In that province, the Licensee Liability Rating covers oil and gas drilling sites. Coal mines and oilsands sites are covered under the Mine Financial Security Program. Other provinces have similar rules.
"The fundamental principle of the MFSP is that the approval holder must have sufficient financial resources to suspend, abandon, remediate and reclaim oilsands and coal mine sites," said energy regulator spokesman Ryan Bartlett in an email.
"In the best of all worlds, they would be setting aside that money in a separate bank account and keeping track of it and having it available," Powter said of oil and gas companies, "but that doesn't always happen."
In the case of both the smaller drillers and the giant oil and mining companies, the regulator's rules operate in a way not so dissimilar to the self-insurance system of Peabody Energy, with liability assigned to future company earnings and assets still in the ground.
"Financial security and the future financial potential of bitumen or coal protect the public from paying for abandonment and reclamation costs," Bartlett said.
However Alberta's auditor general has repeatedly expressed concern that taxpayers are not sufficiently protected under the Mine Financial Security Program. As Peabody has demonstrated, things can change quickly.
As the AAG's office said in its July 2015 report, "$1.57 billion of security is currently being held in comparison to estimated reclamation liabilities of $20.8 billion,"
In the case of oil companies, "the AER assesses assets and liabilities to ensure licensees meet all abandonment and reclamation requirements," Bartlett, the energy regulator spokesman, said.
But according to Don Bester, who represents farmers that lease their land to oil operators, that hasn't stopped a growing number of oil operators from going broke and leaving his members in the lurch, including a retired couple who owed $200,000.
"It's just a mushrooming effect here," Bester told me by phone as he was waiting for a couple calves to be born.
Taxpayers on the hook?
"As this thing unfolds, it's going to be the taxpayers of Alberta that are going to have to clean up the mess," he predicted, saying promises by the oil industry to ante up will fade if prices and profits stay low.
Bester said he's annoyed that the federal government was being asked for money to clean up oil wells in Saskatchewan and Alberta.
"To me, the person that created the mess is the one that should be responsible for cleaning it up, not the taxpayers of Canada."

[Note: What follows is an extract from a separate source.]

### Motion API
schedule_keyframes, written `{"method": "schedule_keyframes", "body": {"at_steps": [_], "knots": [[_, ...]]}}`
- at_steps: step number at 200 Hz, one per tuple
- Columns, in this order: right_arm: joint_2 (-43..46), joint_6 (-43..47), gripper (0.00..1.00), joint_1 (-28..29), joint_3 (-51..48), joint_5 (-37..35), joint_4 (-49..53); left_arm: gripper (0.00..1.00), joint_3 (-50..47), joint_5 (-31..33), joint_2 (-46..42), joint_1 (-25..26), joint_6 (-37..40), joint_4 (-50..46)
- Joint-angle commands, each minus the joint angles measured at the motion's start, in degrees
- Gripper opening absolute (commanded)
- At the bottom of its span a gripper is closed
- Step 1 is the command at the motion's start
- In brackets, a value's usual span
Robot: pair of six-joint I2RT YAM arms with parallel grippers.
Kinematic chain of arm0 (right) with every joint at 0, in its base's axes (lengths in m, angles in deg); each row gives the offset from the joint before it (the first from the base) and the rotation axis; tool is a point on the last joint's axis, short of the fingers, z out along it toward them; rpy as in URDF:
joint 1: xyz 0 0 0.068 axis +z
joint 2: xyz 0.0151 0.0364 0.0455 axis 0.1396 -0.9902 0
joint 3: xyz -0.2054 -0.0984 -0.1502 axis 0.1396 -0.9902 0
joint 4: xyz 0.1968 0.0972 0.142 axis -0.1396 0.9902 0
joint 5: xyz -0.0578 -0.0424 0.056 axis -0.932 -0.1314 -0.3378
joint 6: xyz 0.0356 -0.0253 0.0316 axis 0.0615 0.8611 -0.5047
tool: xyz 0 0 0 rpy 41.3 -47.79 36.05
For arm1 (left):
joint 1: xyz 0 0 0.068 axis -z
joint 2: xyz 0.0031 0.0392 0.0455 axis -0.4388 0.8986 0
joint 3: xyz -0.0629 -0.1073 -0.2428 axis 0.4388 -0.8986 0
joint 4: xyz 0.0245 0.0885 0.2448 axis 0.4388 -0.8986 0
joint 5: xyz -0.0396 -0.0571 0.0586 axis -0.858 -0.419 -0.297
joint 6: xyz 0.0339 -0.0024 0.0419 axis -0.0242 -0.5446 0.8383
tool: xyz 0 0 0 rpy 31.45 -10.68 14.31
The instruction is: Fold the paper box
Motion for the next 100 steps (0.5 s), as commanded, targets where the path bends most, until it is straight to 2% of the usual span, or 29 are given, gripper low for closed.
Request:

Statistics seem to back up Bester's concerns. The number of "orphan wells," those without an existing company to take responsibility for them, is growing faster than the resources available to clean them up. That may underestimate the true figure since there is no time limit on how long a company can leave a well inactive.
In holding oil companies to their financial responsibilities, North Dakota is light years ahead of Canada, said a report last month in the Financial Post. And according to Barry Robinson, a lawyer with environmental group Ecojustice, Canadian provinces would be wise to follow their lead.
"We should have time lines on decommissioning and reclaiming wells and we should have a full security program in the sense that companies should be forced to post full security the day they drill the well," Robinson said.
And as to cleanup claims against a company being waylaid by a bankruptcy case, what is happening in the U.S. with Peabody is not unique to that country. Robinson is awaiting a ruling on a Canadian bankruptcy case where there are similar issues at stake.
"There's no decision out yet," Robinson said, "but based on bankruptcy law, I'd guess that the bank as secured creditor is going to get the money and the Alberta Energy Regulator will move those wells into the orphan fund."